Earlier this year, in Charlottesville, white supremacists marched carrying Tiki Brand torches, wearing New Balance tennis shoes and Fred Perry polo shirts, prompting all brands to issue some kind of a response. The Tiki Brand said on Twitter, “TIKI Brand is not associated in any way with the events that took place in Charlottesville and are deeply saddened and disappointed,” the company wrote on its Facebook page. “We do not support their message or the use of our products in this way.” I find it hard to believe that a rational person would believe any brand would sponsor a white supremacist march, but obviously the brand managers were that concerned!

And in 2016, Donald Trump Jr. used a meme that compared Syrian refugees to Skittles candy, prompting one of the more measured responses from a brand in the post-Trump era. Wrigley, who owns Skittles, issued this response, “Skittles are candy. Refugees are people. We don’t feel it’s an appropriate analogy. We will respectfully refrain from further commentary as anything we say could be misinterpreted as marketing.”

And this is just three examples. There are plenty more where brands find themselves dragged into a conversation that is often related to some opinion, belief, policy, or worldview that, at best, pits one side against the other in the left-right political paradigm, and at worst, is intended to fan the flames of dangerous and repugnant ideologies.

At least here, in the United States of Outrage, there seems to be a rush for people and brands to disavow, repudiate, weigh-in and comment on anything that seems (or is) offensive and controversial. Do people really care? Indeed, as many of Roseanne’s cast took to Twitter to condemn her offensive tweet, John Goodman offered the best response, explaining that he would “rather say nothing than to cause more trouble.” I wish more brands (and people) were like John Goodman.

Oprah, too, had a great response when President Trump took a few shots at her following her impassioned Golden Globes speech. The entire country seemed perched waiting for the ultimate, eloquent, sophisticated and sharp takedown, but Oprah chose to rise above, saying, “I woke up, and I just thought, I don’t like giving negativity power, so I just thought, what?” And that was the end of it. No controversy, no clapback or smack down.

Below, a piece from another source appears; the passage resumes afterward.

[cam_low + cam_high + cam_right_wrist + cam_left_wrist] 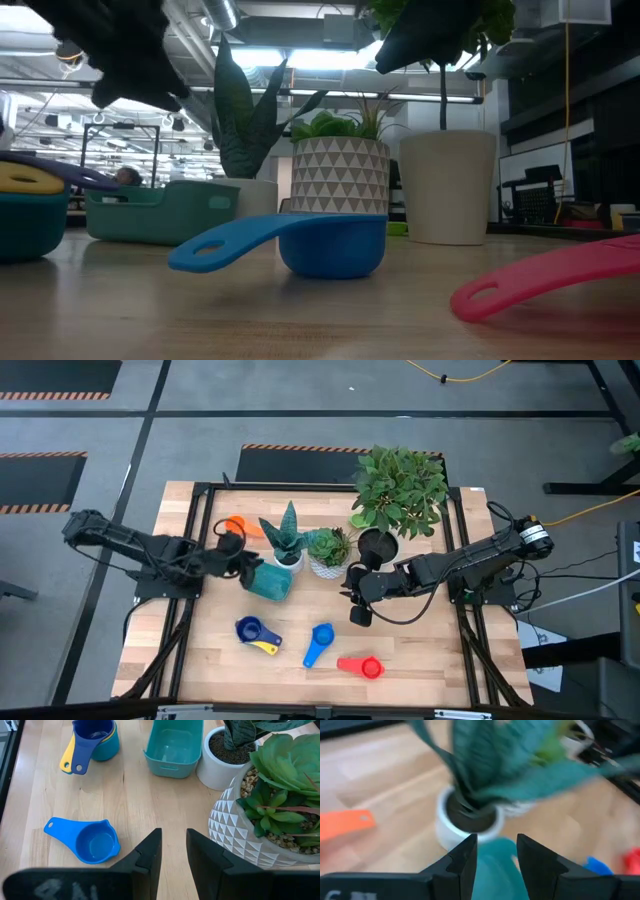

In our overly sensitive culture, bursting with endless moral posturing and virtue signaling, it might be tempting for brands to give the people what they want, and ride a great big wave of positive social sentiment. But I caution restraint. At least to me, there’s only one question brands need to answer to decide whether or not to jump into a charged conversation: Do you need to take a defensive position?

More times than not, the answer will be no.

In the case of Sanofi and Wrigley, I do not believe either brand needed to take a defensive position, and thus, did not need to enter into the conversation. While I love their responses, they weren’t necessary to protect their brands. But, for those brands associated with Charlottesville, the risk of becoming a ‘uniform’ associated with white supremacists was too great to not offer a response.

Which brings us to a question every brand should have an answer for; ‘what criteria do you have for charged conversations?’